In Half past ten o'clock! and calling
"All is well!" Ah, whence that sigh?
'Twas like grief in cadence falling
from some o'ercharged heart close by;
Like a weary zephyr dying
Yet the sentries are replying
"All is well!"

From you light house comes a glistening
Like a ray of hope it seems
Eager hearts to false hopes listening -
Hope that only comes in dreams.
Oh that hope of home returning!
Hoping on and with a burning,
Feverish fire of ceaseless yearning.
"All is well."

See - a bridge of silver glossing
Spans the lake from shore to shore;
Eager fancy o'er it crossing
Seeks to wander evermore -
Seeks to stroll 'midst childhood's flowers,
'Midst affection's changeless bowers,
Or with love in moonlight hours,
"All is well."

But the present still intruding,
With its harsh, repulsive truth,
Comes unbidden here, excluding
Sweetest dreams of buoyant youth;
Sweetest dreams forever fleeting,
Fancy's self forever cheating,
And the sentry still repeating
"All is well."

"All is well!" The prisoner sleeping
In his bunk so rude and bare
See an aged mother weeping,
Hear a young wife's whispered prayer.
"All is well!" While hopes forsaking
Leaves behind it only aching;
"All is well?" - While hearts are breaking,
"All is well?"



"All is well!" A spirit tiring
Of its chains will soon be free;
Yes, a captive now expiring
Soon shall find his liberty!
"All is well ! - A soul is fleeting -
Angels hover round with greeting;
And the sentinel's repeating,
"All is well!"


Peace and a happy and prosperous new year to you!
Keith

Saturday, December 3, 2011

The Return of Henry A. Allen

Greetings Cosmic Americans!

A long time ago, I embarked on a little side project that concerned a Confederate Soldier named Henry A. Allen. I came across his papers at the Albert and Shirley Small Special Collections Library at the University of Virginia back in grad school - his wartime letters had no direct bearing on my research but I thought they were interesting so I made copies and tucked them away for a later date.

Allen was a captain in the 9th Virginia Infantry Regiment and was captured at the Battle of Gettysburg. He spent the remainder of the war in northern prisons - where he wrote his wife, Sarah, on a regular basis...explaining the goings on of prison life and sending her instructions as to how best conduct their household while he was away.  Long after the war Allen joined a veterans' organization called the Immortal 600. Now, the 600 were some angry ex-Rebs, which is what drew me to Allen in the first place.

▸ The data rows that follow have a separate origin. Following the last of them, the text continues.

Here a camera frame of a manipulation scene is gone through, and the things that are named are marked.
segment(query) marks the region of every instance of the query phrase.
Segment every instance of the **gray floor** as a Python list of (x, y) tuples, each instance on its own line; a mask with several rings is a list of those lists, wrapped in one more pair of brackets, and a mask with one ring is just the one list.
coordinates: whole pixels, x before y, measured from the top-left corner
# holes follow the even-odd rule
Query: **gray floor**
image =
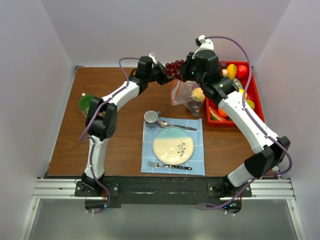
[(42, 199), (31, 240), (295, 240), (285, 200), (244, 200), (235, 217), (192, 205), (123, 205), (91, 214), (84, 200)]

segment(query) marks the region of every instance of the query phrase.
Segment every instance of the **mango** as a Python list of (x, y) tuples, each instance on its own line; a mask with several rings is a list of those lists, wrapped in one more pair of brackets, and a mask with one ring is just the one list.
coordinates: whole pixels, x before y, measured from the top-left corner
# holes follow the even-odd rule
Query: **mango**
[(229, 72), (228, 77), (233, 80), (236, 77), (237, 74), (237, 66), (234, 64), (229, 64), (229, 66), (226, 68)]

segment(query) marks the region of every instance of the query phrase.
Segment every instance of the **blue placemat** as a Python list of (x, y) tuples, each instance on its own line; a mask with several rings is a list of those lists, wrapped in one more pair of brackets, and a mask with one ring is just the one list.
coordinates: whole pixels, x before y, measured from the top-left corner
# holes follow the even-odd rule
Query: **blue placemat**
[(152, 144), (157, 133), (162, 129), (159, 126), (155, 128), (148, 128), (143, 123), (143, 144), (142, 144), (142, 161), (141, 161), (141, 173), (153, 173), (153, 174), (188, 174), (188, 175), (205, 175), (205, 153), (204, 153), (204, 137), (202, 129), (202, 119), (190, 120), (190, 119), (176, 119), (160, 117), (160, 120), (164, 120), (169, 124), (181, 125), (196, 128), (197, 131), (186, 130), (192, 137), (194, 143), (194, 150), (192, 156), (188, 161), (181, 164), (181, 166), (191, 167), (192, 170), (182, 170), (175, 168), (154, 168), (147, 166), (148, 161), (162, 163), (154, 154)]

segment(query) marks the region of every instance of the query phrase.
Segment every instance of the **cable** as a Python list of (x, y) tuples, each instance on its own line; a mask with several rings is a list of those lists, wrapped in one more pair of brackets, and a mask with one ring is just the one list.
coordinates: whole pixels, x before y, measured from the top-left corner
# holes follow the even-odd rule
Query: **cable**
[(99, 112), (100, 112), (101, 108), (103, 107), (103, 105), (105, 105), (106, 103), (108, 103), (112, 98), (114, 98), (117, 94), (119, 94), (121, 91), (123, 91), (124, 89), (126, 89), (127, 86), (129, 85), (129, 76), (128, 76), (128, 74), (126, 73), (125, 69), (124, 69), (124, 68), (122, 67), (122, 65), (121, 65), (121, 61), (122, 61), (122, 60), (127, 60), (127, 59), (139, 60), (139, 58), (136, 58), (136, 57), (124, 57), (124, 58), (121, 58), (121, 59), (119, 60), (120, 69), (122, 70), (122, 72), (124, 73), (125, 78), (126, 78), (126, 85), (125, 85), (124, 87), (120, 88), (119, 90), (117, 90), (116, 92), (114, 92), (114, 93), (111, 95), (111, 97), (109, 97), (106, 101), (104, 101), (102, 104), (100, 104), (100, 105), (97, 107), (96, 111), (95, 111), (94, 114), (93, 114), (92, 119), (90, 120), (90, 122), (88, 123), (87, 127), (85, 128), (85, 130), (83, 131), (83, 133), (82, 133), (81, 136), (80, 136), (80, 141), (85, 140), (85, 139), (91, 139), (91, 140), (93, 141), (93, 144), (92, 144), (92, 147), (91, 147), (91, 151), (90, 151), (90, 153), (89, 153), (89, 163), (90, 163), (90, 166), (91, 166), (91, 173), (92, 173), (92, 176), (93, 176), (93, 179), (95, 180), (95, 182), (96, 182), (100, 187), (102, 187), (102, 189), (103, 189), (104, 191), (106, 191), (106, 193), (107, 193), (107, 203), (106, 203), (106, 205), (104, 206), (104, 208), (102, 208), (102, 209), (100, 209), (100, 210), (98, 210), (98, 211), (96, 211), (96, 212), (92, 211), (92, 212), (91, 212), (92, 214), (98, 214), (98, 213), (101, 213), (102, 211), (104, 211), (104, 210), (109, 206), (111, 197), (110, 197), (110, 192), (109, 192), (109, 190), (108, 190), (101, 182), (99, 182), (99, 180), (97, 179), (97, 176), (95, 175), (92, 158), (93, 158), (94, 149), (95, 149), (95, 146), (96, 146), (96, 141), (94, 140), (93, 137), (91, 137), (91, 136), (85, 137), (85, 135), (86, 135), (86, 133), (88, 132), (89, 128), (92, 126), (94, 120), (96, 119), (96, 117), (97, 117), (97, 115), (99, 114)]
[(75, 180), (73, 181), (75, 185), (77, 185), (77, 183), (79, 182), (79, 181), (77, 181), (77, 180), (81, 181), (81, 179), (75, 179)]
[[(247, 52), (245, 51), (245, 49), (240, 45), (240, 43), (238, 43), (236, 40), (232, 39), (231, 37), (227, 37), (227, 36), (207, 36), (205, 39), (226, 39), (229, 40), (233, 43), (235, 43), (244, 53), (246, 60), (248, 62), (249, 65), (249, 76), (248, 76), (248, 81), (245, 85), (244, 88), (244, 92), (243, 92), (243, 96), (242, 96), (242, 105), (243, 105), (243, 109), (245, 110), (245, 112), (248, 114), (248, 116), (250, 117), (250, 119), (254, 122), (254, 124), (260, 129), (261, 132), (263, 132), (263, 134), (265, 136), (267, 136), (273, 143), (275, 143), (279, 148), (281, 148), (281, 150), (283, 150), (283, 152), (287, 155), (288, 160), (289, 160), (289, 166), (286, 170), (279, 172), (279, 173), (274, 173), (274, 174), (267, 174), (267, 175), (271, 175), (271, 176), (276, 176), (276, 175), (281, 175), (281, 174), (285, 174), (287, 172), (290, 171), (290, 169), (292, 168), (292, 158), (290, 153), (287, 151), (287, 149), (282, 146), (277, 140), (273, 139), (271, 136), (268, 136), (268, 133), (259, 125), (259, 123), (255, 120), (255, 118), (251, 115), (251, 113), (249, 112), (249, 110), (246, 108), (246, 93), (248, 90), (248, 87), (250, 85), (251, 82), (251, 76), (252, 76), (252, 65), (251, 65), (251, 61), (247, 55)], [(224, 204), (221, 204), (219, 206), (211, 204), (211, 203), (205, 203), (205, 202), (200, 202), (196, 204), (196, 207), (200, 210), (214, 210), (214, 209), (221, 209), (224, 206), (226, 206), (227, 204), (231, 203), (234, 199), (236, 199), (236, 197), (238, 197), (250, 184), (252, 184), (254, 181), (256, 180), (256, 178), (254, 177), (253, 179), (251, 179), (250, 181), (248, 181), (248, 183), (246, 185), (244, 185), (244, 187), (236, 194), (234, 195), (229, 201), (225, 202)]]

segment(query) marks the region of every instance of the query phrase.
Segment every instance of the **wooden table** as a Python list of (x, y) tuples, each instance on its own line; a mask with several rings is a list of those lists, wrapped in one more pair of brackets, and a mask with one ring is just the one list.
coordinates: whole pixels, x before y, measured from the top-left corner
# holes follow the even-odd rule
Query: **wooden table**
[[(80, 176), (87, 165), (89, 141), (79, 141), (85, 129), (85, 117), (78, 108), (81, 93), (103, 97), (121, 86), (124, 74), (115, 68), (78, 68), (64, 113), (50, 163), (48, 176)], [(143, 115), (148, 110), (161, 111), (163, 117), (192, 119), (183, 105), (171, 106), (170, 84), (150, 83), (139, 97), (118, 112), (117, 129), (109, 141), (104, 161), (106, 175), (139, 176), (143, 137)], [(206, 176), (224, 176), (253, 154), (244, 135), (237, 128), (209, 127), (206, 110), (202, 111)]]

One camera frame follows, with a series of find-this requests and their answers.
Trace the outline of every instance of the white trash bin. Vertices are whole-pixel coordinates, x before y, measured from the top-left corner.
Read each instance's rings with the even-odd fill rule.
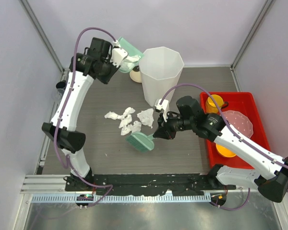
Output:
[[[147,49],[140,63],[144,97],[152,107],[173,86],[177,85],[184,66],[180,54],[166,47]],[[172,99],[173,90],[166,97]]]

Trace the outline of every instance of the brush bristles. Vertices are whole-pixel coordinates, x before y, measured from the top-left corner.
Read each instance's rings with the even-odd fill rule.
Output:
[[[146,152],[149,149],[143,145],[139,140],[133,136],[129,136],[126,138],[126,141],[128,141],[133,147],[135,147],[140,152]]]

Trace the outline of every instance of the red tray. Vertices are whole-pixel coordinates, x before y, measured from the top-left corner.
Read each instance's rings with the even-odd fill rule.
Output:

What happened to him during the war and behind enemy lines that brought out the animosities later in life?

My plan was to present the letters in unedited form online - to make them available to the public. I made a good start until the letters dated after June, 1864 went missing from my files. You can see the letters dated before that by clicking HERE. Well, after relocating Cosmic America HQ this last month, the 1864-65 letters have resurfaced. Thus the project continues! Stay tuned to find out what happens to Allen as the months turn in to years. You might just find a few surprises!

The next step is to edit this collection for publication, which means a few more trips to the archives. Allen was from Portsmouth, Virginia - and strangely...after years of living in the Old Dominion, I never made it there. I suppose a visit is in order.